• _About this exercise_
This exercise calls for the listing to be set down exactly.

• _Exercise data_
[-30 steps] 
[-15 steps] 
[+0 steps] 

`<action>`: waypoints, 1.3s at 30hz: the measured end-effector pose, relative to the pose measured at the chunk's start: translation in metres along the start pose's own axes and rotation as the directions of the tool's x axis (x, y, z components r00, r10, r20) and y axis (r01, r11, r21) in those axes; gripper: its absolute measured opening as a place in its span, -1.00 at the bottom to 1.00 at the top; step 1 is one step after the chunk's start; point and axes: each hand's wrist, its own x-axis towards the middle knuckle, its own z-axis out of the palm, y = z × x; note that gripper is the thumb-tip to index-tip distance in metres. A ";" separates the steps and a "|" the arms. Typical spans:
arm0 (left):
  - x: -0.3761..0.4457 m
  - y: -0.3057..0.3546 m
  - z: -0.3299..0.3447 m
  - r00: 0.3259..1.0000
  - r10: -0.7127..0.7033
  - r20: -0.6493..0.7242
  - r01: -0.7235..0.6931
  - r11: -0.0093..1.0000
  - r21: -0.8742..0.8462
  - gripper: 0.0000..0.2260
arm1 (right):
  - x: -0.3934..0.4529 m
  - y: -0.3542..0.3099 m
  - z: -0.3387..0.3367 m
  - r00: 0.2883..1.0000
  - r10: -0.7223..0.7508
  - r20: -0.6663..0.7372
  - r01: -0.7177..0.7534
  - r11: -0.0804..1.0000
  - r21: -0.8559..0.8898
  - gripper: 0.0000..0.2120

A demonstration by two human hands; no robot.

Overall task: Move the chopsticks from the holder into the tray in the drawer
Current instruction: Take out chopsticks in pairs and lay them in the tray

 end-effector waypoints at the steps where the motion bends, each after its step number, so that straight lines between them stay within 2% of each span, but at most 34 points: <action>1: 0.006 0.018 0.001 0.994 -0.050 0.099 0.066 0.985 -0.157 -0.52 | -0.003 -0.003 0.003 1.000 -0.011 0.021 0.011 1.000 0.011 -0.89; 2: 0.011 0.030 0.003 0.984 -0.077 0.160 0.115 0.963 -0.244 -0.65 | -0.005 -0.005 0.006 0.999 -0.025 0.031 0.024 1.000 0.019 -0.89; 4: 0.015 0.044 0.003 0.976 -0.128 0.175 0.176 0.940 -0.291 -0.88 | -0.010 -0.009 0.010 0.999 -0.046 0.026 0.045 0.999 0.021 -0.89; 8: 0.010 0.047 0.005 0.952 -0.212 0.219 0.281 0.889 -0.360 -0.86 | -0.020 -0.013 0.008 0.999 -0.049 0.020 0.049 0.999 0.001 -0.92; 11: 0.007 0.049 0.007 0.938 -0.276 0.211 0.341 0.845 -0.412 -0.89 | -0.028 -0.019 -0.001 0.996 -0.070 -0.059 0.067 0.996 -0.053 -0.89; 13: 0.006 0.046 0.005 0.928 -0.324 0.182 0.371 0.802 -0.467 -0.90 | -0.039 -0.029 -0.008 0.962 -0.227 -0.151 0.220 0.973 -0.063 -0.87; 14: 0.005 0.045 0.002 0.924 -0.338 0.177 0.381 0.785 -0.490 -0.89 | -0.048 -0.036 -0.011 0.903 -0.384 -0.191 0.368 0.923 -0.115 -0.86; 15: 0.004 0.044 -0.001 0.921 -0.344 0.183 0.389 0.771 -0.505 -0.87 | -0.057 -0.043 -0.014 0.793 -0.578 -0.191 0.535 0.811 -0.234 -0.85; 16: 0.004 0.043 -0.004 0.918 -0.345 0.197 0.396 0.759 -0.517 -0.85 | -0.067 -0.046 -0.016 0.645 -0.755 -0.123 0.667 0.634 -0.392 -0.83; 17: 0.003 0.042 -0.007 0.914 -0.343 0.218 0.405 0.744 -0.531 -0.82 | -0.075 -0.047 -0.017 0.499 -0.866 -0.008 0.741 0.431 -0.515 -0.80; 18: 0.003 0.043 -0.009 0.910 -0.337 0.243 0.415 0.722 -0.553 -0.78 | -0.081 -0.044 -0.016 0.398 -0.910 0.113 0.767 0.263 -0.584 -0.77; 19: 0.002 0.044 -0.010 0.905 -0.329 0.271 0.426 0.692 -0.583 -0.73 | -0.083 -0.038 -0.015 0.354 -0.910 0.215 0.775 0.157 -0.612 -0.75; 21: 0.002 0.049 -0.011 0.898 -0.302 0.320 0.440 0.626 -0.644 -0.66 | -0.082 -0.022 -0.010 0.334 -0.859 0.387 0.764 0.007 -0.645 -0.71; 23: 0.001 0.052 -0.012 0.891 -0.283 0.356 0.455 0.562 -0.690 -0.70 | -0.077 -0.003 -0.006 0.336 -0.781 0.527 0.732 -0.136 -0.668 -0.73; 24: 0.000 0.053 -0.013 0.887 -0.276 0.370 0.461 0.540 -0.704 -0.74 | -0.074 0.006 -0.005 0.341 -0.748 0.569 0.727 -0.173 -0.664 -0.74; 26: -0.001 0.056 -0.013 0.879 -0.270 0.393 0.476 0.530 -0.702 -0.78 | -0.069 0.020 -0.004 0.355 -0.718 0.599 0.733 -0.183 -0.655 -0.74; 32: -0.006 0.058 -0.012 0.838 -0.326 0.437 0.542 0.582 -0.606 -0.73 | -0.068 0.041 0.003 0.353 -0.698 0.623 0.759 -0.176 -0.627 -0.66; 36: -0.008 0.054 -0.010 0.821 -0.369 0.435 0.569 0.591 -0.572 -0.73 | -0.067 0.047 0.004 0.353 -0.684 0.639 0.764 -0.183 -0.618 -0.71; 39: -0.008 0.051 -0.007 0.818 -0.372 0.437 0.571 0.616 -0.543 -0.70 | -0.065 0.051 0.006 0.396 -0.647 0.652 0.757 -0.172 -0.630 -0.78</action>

• _Problem solution_
[-30 steps] 
[-15 steps] 
[+0 steps] 

`<action>`: waypoints, 1.3s at 30hz: the measured end-effector pose, relative to the pose measured at the chunk's start: translation in metres along the start pose's own axes and rotation as the directions of the tool's x axis (x, y, z components r00, r10, r20) and y axis (r01, r11, r21) in those axes; gripper: its absolute measured opening as a place in its span, -1.00 at the bottom to 1.00 at the top; step 1 is one step after the chunk's start; point and axes: each hand's wrist, its own x-axis towards the middle knuckle, its own z-axis out of the palm, y = z × x; note that gripper is the thumb-tip to index-tip distance in metres. A ";" separates the steps and a "|" the arms. Typical spans:
arm0 (left):
  - x: -0.3761..0.4457 m
  - y: -0.3057..0.3546 m
  - z: -0.3299..0.3447 m
  - r00: 0.3259..1.0000
  - r10: -0.7127..0.7033
  - r20: -0.6493..0.7242
  - r01: -0.7235..0.6931
  - r11: -0.0093..1.0000
  - r21: -0.8742..0.8462
  - gripper: 0.0000..0.2260
arm1 (right):
  - x: -0.3934..0.4529 m
  - y: -0.3542..0.3099 m
  - z: -0.3387..0.3367 m
  - r00: 0.2883..1.0000
  - r10: -0.7223..0.7508
  - r20: -0.6663..0.7372
  - r01: -0.7177..0.7534
  - r11: -0.0804..1.0000
  - r21: -0.8559..0.8898
  - gripper: 0.0000..0.2120

A demonstration by two human hands; no robot.

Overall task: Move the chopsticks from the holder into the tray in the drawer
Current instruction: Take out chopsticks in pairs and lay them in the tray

 end-effector waypoints at the steps where the motion bends, each after its step number, so that straight lines between them stay within 2% of each span, but at most 34 points: <action>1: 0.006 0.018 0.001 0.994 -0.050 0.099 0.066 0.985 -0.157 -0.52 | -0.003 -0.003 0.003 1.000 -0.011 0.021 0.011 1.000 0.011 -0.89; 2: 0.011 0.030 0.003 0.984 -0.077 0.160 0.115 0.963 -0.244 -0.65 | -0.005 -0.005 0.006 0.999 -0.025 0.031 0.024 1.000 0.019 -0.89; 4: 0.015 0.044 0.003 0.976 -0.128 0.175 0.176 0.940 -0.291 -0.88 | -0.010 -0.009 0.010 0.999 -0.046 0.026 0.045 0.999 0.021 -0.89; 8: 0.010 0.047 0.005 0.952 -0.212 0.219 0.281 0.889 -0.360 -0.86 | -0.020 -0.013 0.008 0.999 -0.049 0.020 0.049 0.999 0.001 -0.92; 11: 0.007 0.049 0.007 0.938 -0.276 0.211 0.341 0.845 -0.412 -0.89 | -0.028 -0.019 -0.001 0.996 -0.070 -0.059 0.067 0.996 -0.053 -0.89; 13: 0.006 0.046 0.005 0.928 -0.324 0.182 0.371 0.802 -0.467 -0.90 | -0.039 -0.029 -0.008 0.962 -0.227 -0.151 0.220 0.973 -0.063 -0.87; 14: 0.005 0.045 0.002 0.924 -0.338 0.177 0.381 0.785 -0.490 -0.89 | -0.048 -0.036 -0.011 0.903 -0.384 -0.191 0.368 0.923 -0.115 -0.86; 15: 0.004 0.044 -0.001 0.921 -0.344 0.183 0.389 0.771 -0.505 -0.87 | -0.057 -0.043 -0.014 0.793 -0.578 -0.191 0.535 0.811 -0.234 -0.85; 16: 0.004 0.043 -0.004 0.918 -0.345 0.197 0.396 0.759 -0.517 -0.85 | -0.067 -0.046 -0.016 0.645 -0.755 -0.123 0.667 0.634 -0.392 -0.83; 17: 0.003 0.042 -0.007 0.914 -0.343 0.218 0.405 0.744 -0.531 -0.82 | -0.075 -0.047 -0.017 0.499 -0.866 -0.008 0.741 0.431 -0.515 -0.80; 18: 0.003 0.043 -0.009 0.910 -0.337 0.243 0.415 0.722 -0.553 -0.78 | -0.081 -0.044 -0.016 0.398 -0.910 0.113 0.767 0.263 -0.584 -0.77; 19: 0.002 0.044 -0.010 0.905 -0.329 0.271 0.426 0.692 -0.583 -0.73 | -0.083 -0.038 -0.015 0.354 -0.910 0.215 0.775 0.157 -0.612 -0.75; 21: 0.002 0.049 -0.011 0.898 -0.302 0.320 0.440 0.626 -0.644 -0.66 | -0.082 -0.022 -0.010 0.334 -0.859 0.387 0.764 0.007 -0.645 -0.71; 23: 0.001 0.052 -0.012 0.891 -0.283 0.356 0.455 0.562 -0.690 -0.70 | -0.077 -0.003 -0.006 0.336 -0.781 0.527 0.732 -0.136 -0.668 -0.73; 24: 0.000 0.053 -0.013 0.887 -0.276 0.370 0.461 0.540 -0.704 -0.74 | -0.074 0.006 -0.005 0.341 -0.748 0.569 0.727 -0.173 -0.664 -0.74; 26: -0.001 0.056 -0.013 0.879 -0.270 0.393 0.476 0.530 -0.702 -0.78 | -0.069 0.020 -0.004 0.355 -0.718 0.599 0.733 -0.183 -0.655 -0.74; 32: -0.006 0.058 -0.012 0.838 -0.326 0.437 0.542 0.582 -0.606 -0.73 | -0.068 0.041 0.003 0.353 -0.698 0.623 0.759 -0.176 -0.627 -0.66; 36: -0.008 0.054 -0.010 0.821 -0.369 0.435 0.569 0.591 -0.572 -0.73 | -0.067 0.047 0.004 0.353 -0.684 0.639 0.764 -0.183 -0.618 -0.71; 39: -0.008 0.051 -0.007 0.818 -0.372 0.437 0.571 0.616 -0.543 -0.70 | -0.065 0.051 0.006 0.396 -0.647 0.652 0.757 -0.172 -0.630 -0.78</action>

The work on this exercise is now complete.